July 4, 2026 at 4:31 PM #745erica Manley
KeymasterTHE MEETING WITH THE GOVERNOR’S OFFICE — DISCUSSION & DISCLOSURE
When the meeting began, we stated our ask clearly. We opened the table with our proposal, our documentation, and our lived experience. We pleaded our case. We explained the history, the community, the stewardship, the 8 years of stability, and the generational continuity that made the Acres different from any other community in Oregon.
Franny spoke about land she had found nearby. It was viable, but funding was the barrier. We were told, “There is plenty of money — we just cannot do anything about the timeline.” We pushed and pushed, but they would not disclose the real reason for the timeline.
Sara Manning told us she had not yet received the contract, but she was “all but certain” she would. She promised the move would be done with respect. She promised they would help as much as possible. She promised the transition would be smooth. Deals were struck. Contracts were written. We were given until October 1st.
They would not admit the truth: that they were monetizing the Acres. That they were connecting the Acres to the 40‑Mile Loop. That this was about development, not safety. They claimed it was about flooding concerns, liability, and “learning from mistakes made during the first sweep.” They said they would be more compassionate. They said they would do better. They said they understood.

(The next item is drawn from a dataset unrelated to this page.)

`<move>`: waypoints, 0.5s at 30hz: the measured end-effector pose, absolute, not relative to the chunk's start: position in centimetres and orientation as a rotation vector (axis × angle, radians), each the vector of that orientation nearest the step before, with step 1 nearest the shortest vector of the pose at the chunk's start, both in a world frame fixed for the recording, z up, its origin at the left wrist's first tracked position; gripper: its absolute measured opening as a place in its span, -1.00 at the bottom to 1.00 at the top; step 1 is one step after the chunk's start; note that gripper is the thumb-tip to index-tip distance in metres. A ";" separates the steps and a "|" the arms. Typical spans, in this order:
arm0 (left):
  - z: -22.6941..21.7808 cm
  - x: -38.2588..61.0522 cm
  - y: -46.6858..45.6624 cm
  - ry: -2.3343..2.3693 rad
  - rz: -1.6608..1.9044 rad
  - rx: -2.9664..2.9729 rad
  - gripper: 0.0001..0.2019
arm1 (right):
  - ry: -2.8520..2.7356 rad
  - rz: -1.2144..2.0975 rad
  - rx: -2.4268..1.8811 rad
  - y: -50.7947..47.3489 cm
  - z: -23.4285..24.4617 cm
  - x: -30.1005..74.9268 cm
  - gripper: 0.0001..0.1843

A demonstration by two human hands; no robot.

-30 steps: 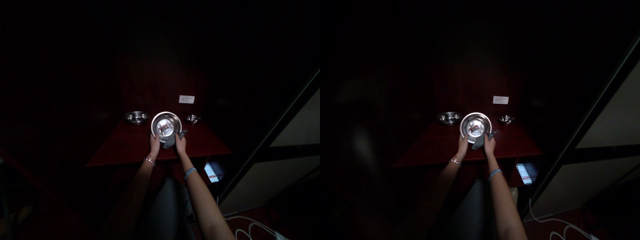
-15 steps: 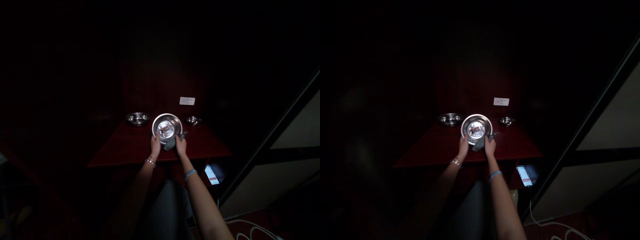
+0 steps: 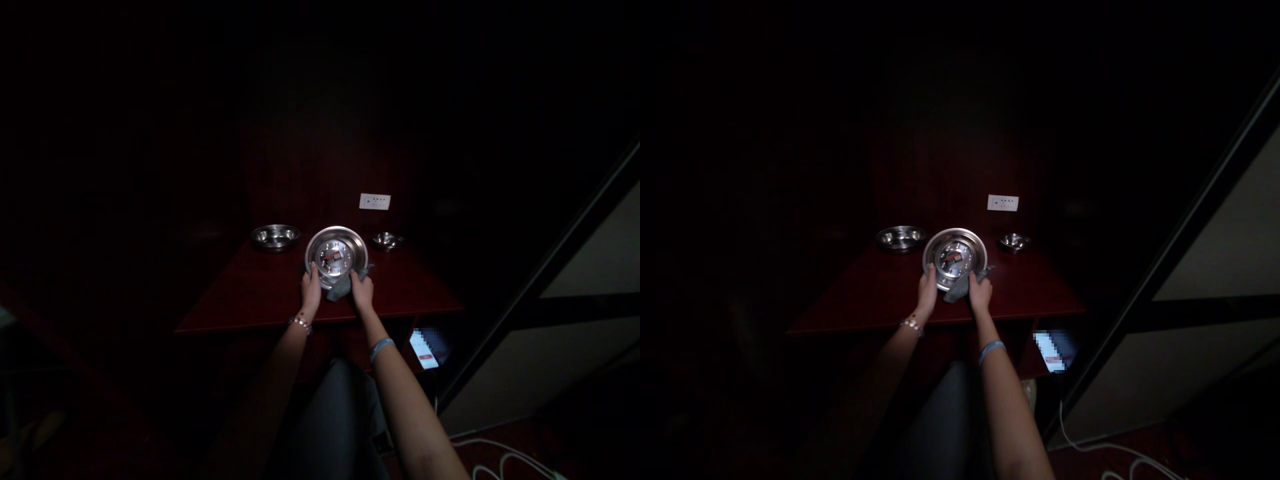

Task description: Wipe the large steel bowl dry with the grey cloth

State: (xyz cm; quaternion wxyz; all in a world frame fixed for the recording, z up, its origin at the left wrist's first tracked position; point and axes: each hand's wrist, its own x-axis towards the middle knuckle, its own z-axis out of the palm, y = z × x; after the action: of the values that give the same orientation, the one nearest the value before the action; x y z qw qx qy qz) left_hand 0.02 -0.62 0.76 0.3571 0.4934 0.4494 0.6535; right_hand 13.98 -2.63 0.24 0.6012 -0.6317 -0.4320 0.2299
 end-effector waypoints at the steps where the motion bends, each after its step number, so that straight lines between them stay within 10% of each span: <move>1: 0.7 0.0 -0.6 1.122 1.695 1.259 -0.55 | -0.998 0.530 -1.461 -2.6 0.2 14.0 -0.61; 15: -0.1 0.4 0.0 0.947 1.699 1.309 -0.55 | -0.943 0.506 -1.314 -2.4 -0.2 13.9 -0.60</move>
State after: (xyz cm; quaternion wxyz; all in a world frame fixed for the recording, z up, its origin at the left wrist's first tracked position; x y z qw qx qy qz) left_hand 0.41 0.02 -0.15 0.3879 0.5145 0.3723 0.6680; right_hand 13.85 -2.44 -0.19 0.6621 -0.5812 -0.4169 0.2238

They read the proposal and said it was well‑written, but that we were “lacking infrastructure.” They ignored the fact that we had built the very infrastructure they wanted — cleared invasive species, maintained paths, removed dead standing trees, cleaned up storm damage, protected the public, and stewarded the land for years.

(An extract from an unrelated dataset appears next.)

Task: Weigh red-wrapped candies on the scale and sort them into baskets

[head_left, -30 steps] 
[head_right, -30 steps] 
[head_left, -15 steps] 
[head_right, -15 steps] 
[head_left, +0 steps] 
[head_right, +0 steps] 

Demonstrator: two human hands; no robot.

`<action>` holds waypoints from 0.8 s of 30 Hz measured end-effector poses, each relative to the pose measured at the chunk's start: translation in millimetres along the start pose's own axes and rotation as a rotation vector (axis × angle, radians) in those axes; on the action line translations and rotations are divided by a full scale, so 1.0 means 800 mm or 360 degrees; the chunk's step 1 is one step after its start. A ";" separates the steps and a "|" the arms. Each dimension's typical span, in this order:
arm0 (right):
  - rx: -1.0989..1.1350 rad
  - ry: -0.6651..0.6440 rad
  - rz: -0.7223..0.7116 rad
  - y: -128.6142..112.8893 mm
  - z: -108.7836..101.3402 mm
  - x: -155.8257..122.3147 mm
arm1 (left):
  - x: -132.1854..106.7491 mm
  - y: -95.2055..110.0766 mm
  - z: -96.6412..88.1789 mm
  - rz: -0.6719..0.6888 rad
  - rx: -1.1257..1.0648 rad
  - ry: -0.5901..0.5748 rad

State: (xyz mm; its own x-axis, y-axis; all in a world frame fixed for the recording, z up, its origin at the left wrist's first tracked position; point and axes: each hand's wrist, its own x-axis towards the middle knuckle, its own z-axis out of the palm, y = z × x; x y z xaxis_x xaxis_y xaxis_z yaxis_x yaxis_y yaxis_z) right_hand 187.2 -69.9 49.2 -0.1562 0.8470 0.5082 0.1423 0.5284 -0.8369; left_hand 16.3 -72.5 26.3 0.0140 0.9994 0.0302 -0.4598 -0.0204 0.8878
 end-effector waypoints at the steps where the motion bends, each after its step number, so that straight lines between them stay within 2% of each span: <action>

After the meeting, there were more meetings. Secret nods. Lack of disclosure. Information withheld. I continued digging, researching, trying to find a way forward, but nothing broke loose.
We did secure one year of sanitation services — outhouses, wash stations, and garbage service — through Rapid Response’s owner, Lance. It was something, but it wasn’t enough to save the Acres.
If we are known for anything, it is that we change lives. We are not the usual humans people expect. We are not the houseless without hope. We formed a community, carried on what elders established, and did our best to restore normalcy. This had been allowed for more than 8 years.
And then we were treated as though none of it mattered. As though we had not been the stewards of this land. As though we had not built the very systems they wanted in the proposal.
This was the meeting. This was the truth behind the promises. This was the beginning of the end of the Acres as we knew it.